# Paths

In [1]:
EXAMPLE_ROOT = 'Example04'
NEWSGROUP_JSON_PATH = f'{EXAMPLE_ROOT}/newsgroups.json'
NEWSGROUP_CONTENT_RAW_TXT_PATH = f'{EXAMPLE_ROOT}/01_newsgroups_content_raw.txt'
NEWSGROUP_LINES_RAW_TXT_PATH = f'{EXAMPLE_ROOT}/02_newsgroups_lines_raw.txt'
NEWSGROUP_CLEAN_TXT_PATH = f'{EXAMPLE_ROOT}/03_newsgroups_clean.txt'
NEWSGROUP_LEMINIZED_PATH = f'{EXAMPLE_ROOT}/04_leminized.txt'
NEWSGROUP_LEMINIZED_NO_STOP_PATH = f'{EXAMPLE_ROOT}/05_leminized_no_stop.txt'

# Import Dataset

In [2]:
import pandas as pd

df = pd.read_json(NEWSGROUP_JSON_PATH)

df.head(15)

Unnamed: 0,content,target,target_names
0,From: lerxst@wam.umd.edu (where's my thing)\nS...,7,rec.autos
1,From: guykuo@carson.u.washington.edu (Guy Kuo)...,4,comp.sys.mac.hardware
10,From: irwin@cmptrc.lonestar.org (Irwin Arnstei...,8,rec.motorcycles
100,From: tchen@magnus.acs.ohio-state.edu (Tsung-K...,6,misc.forsale
1000,From: dabl2@nlm.nih.gov (Don A.B. Lindbergh)\n...,2,comp.os.ms-windows.misc
10000,From: a207706@moe.dseg.ti.com (Robert Loper)\n...,7,rec.autos
10001,From: kimman@magnus.acs.ohio-state.edu (Kim Ri...,6,misc.forsale
10002,From: kwilson@casbah.acns.nwu.edu (Kirtley Wil...,2,comp.os.ms-windows.misc
10003,Subject: Re: Don't more innocents die without ...,0,alt.atheism
10004,From: livesey@solntze.wpd.sgi.com (Jon Livesey...,0,alt.atheism


# Data Preprocessing

In [3]:
import re, string
import nltk
from nltk.stem import WordNetLemmatizer
from nltk.corpus import stopwords

lemmatizer = WordNetLemmatizer()
stopWords = set(stopwords.words('english'))

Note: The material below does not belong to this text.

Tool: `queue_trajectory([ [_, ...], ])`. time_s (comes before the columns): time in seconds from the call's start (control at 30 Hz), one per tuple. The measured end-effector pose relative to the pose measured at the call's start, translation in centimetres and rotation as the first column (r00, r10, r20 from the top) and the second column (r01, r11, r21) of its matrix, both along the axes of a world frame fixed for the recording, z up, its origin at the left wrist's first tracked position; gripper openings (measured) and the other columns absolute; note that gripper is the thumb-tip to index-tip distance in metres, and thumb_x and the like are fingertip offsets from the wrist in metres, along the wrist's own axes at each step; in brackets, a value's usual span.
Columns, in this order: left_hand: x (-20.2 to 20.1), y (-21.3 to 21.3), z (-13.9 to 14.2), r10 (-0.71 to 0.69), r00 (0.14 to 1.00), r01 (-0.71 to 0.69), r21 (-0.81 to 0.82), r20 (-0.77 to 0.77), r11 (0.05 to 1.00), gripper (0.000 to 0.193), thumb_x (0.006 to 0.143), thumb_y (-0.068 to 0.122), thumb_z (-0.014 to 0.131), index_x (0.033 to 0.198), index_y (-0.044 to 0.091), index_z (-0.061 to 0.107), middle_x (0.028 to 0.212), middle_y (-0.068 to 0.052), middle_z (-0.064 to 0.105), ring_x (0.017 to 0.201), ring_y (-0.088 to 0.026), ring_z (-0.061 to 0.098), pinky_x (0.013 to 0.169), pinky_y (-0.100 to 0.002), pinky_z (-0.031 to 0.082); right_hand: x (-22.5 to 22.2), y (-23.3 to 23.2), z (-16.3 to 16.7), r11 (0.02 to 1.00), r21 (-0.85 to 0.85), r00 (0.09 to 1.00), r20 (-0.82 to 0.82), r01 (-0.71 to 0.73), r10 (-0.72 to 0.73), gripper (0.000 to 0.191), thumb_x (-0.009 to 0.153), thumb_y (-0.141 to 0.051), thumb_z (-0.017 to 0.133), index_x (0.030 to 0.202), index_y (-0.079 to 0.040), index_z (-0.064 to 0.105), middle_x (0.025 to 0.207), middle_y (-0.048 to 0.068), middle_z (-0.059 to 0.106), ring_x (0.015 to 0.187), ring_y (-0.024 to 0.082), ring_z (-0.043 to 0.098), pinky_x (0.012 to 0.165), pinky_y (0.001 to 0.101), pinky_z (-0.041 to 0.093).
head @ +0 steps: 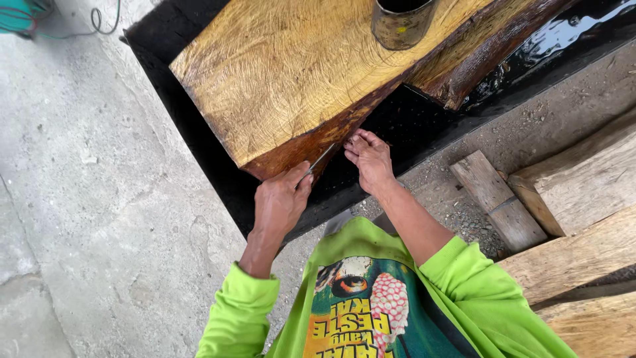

def sentence_to_words(sentences):
    return [sent.split(' ') for sent in sentences]
        
def dump_to_file(filePath, data):
    with open(filePath, 'w') as f:
        for item in data:
            f.write("%s\n" % item.encode("utf-8"))

def leminize_data_words(data_words):
    return [lemmatizer.lemmatize(word) for word in data_words]

def filter_out_stop_words(data_words):
    return [word for word in data_words if word not in stopWords]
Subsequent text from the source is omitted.